My Elephant

A Republican guy friend recently asked me: Does everything in your life lead back to Me Too?

Now in the old days, I would never define my friends as Democrats or Republicans.

But that was waaay back when, before you-know-who.

Plus, my friend’s question was laced with thinly veiled skepticism, while shoving in some other hurtful rhetoric about protecting men and boys, with poor Judge Kavanaugh thrown in.

I felt anger, frustration, sadness, and madness. But I kept my mouth shut.

I regret that I did not answer him, but I was afraid that if I did, something vitriolic would pour out of my mouth, and that I might later regret my words.

Regret vs. regret.

Yesterday I saw a movie trailer about Dumbo, directed by Tim Burton, to be released March 29, 2019.

As I watched Dumbo soar over the crowd, I got full body goosebumps.

Good for you, Dumbo.

And then just like that, those sicko images crept into my brain.

[Push em out push em out.]

My elephant.

As a kid, I loved Dumbo. He was so relatable. He was an only child, no father (although his name was Jumbo Jr.), with a fiercely protective mother. I would often wonder what happened to his dad, and rationalized in my head that if Jumbo Sr. was in the picture, he would have saved his kid.

Poor Jumbo was taunted and bullied for his big ears—and given the cruel name of Dumbo.

He was ridiculed and treated poorly, but he was sincere, naïve, kind, and truly magical.

Sure, he had big ears, but oh my how he could soar and fly.

Aside from his mom, his only friend was a mouse named Timothy, who believed in him.

And then there was that crow, named Jim Crow, who first made fun of Dumbo, but then convinced him that he could fly with a magic crow feather. (And yes, his name was indeed Jim Crow.)

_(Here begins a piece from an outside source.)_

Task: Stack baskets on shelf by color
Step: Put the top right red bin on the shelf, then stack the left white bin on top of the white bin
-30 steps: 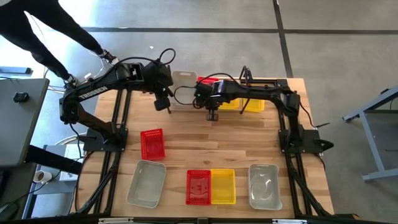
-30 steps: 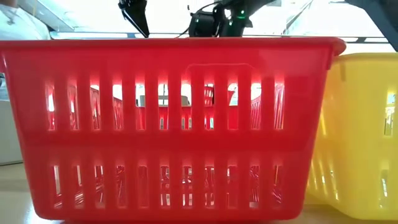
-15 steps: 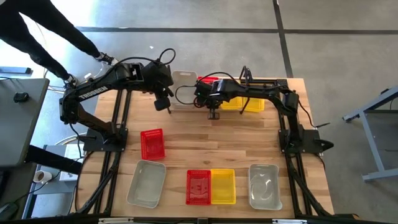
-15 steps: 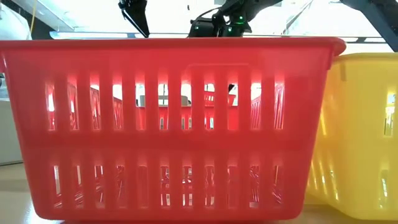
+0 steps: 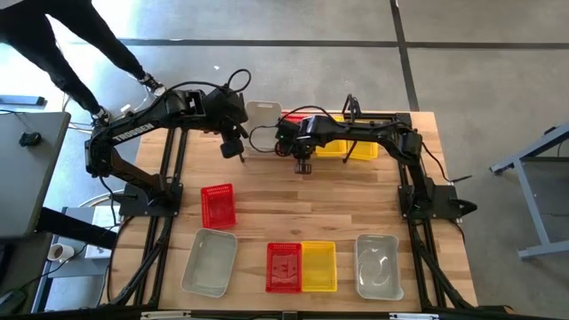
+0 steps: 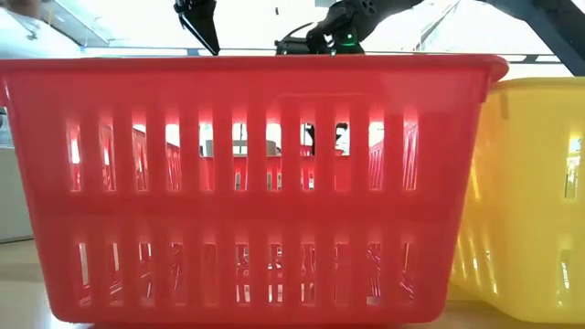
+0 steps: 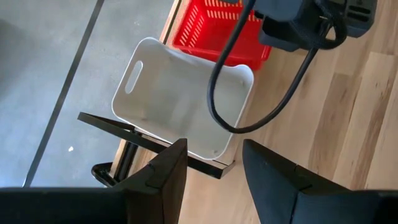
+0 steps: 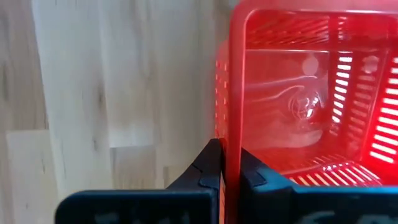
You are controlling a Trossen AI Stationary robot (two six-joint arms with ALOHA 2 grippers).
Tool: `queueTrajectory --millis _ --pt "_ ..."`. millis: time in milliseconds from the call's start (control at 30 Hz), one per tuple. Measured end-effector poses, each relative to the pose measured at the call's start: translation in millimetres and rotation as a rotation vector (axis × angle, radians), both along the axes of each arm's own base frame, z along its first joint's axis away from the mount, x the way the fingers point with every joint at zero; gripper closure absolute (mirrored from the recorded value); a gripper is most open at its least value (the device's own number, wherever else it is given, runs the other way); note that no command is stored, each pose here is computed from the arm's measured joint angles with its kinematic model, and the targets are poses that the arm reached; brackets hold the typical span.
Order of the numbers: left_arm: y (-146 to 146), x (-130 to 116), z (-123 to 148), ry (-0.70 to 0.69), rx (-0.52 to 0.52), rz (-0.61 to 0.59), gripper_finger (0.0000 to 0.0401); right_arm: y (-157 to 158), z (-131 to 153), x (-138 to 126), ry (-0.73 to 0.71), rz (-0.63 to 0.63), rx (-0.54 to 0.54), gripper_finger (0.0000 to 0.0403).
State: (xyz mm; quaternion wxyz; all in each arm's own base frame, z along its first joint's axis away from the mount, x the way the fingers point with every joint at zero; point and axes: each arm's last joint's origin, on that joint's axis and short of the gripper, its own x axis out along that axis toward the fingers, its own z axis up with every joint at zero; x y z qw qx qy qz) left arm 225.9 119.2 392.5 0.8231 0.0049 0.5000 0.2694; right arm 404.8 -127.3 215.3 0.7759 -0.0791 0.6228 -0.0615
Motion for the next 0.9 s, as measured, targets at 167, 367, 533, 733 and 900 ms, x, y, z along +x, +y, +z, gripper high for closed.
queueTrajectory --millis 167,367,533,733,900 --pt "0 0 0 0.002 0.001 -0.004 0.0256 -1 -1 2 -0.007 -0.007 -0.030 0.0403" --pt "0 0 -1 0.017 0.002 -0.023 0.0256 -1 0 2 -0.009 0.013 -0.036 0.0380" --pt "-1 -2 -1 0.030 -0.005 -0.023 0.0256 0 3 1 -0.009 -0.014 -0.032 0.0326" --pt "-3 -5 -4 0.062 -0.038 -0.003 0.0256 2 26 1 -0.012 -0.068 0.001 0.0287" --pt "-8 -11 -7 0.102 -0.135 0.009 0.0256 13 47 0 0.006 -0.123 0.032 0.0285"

My favorite part in the movie was when Dumbo was getting ready to fly off the platform in the circus act and prove himself as worthy of love and respect.

I can so vividly recall that first time I watched in horror as Dumbo stumbled off that platform.

I was young, but I will never forget how I silently rooted and prayed that Dumbo would prove all of his tormentors wrong, change his life, and live happily ever after with his mom.

“Lord have mercy,” I will never forget praying to myself, parroting what my grandmother always said.

[Okay, so I can’t remember actual dates, and times, or when it started, or how I got there, or why I was alone, or lots of it, so how can I remember Dumbo and Lord have mercy?]

And then there was that happy ending; that memorable and joyous part when the feather falls out of Dumbo’s trunk, and he realizes that his greatness comes not from the magic feather, but from within himself.

The feather wasn’t his savior; he was his savior. It was up to Dumbo to save Jumbo.

And at that last final moment, Dumbo opened up his ears and soared over the incredulous crowd, proving to them that he was special.

Dumbo, the maligned, became Jumbo, the respected; the hero of the circus.

Why all this talk of Dumbo/Jumbo?

Because watching that trailer about Dumbo triggered Me Too.

Why? I have no clue.

But it triggered something that I had forgotten. One small nagging thing that for years I couldn’t remember.

But now I know.

Before Me Too I referred to my “issues” as “the elephant in the room.”

Unlike Disney Dumbo my elephant was dark and menacing, popping up here and there, in the unlikeliest and often inopportune of times.

Anywhere and everywhere, any occasion, every movie, any song, any anything, or, or, or.

Those despicable visions creeping up and in.

Despicable me and my despicable elephant.

“The elephant in the room” has been in that damn room with me for my entire life.

Actually, “the elephant in the room” has been with me in every room, in every corner, for every second, of every day, no matter where I go or who I’m with, or, or, or.

I know many of you are thinking: Get over it.

Don’t you think I want to? Who would want to live like this?

The answer to my friend’s question should and could have been a simple one: Lord have mercy, yes.

 

5 thoughts on “My Elephant

  1. Exactly. This is so well written, Teri. I don’t think you could do better than this. It explains everything, at least to me. Thank you for… I don’t even know what or how to properly say it back to you. And how did we ever get to this awful place. Please keep writing.

  2. You are brave my friend. You are a wonderful writer and will always be there for you.
    I understand Teri. Do keep writing.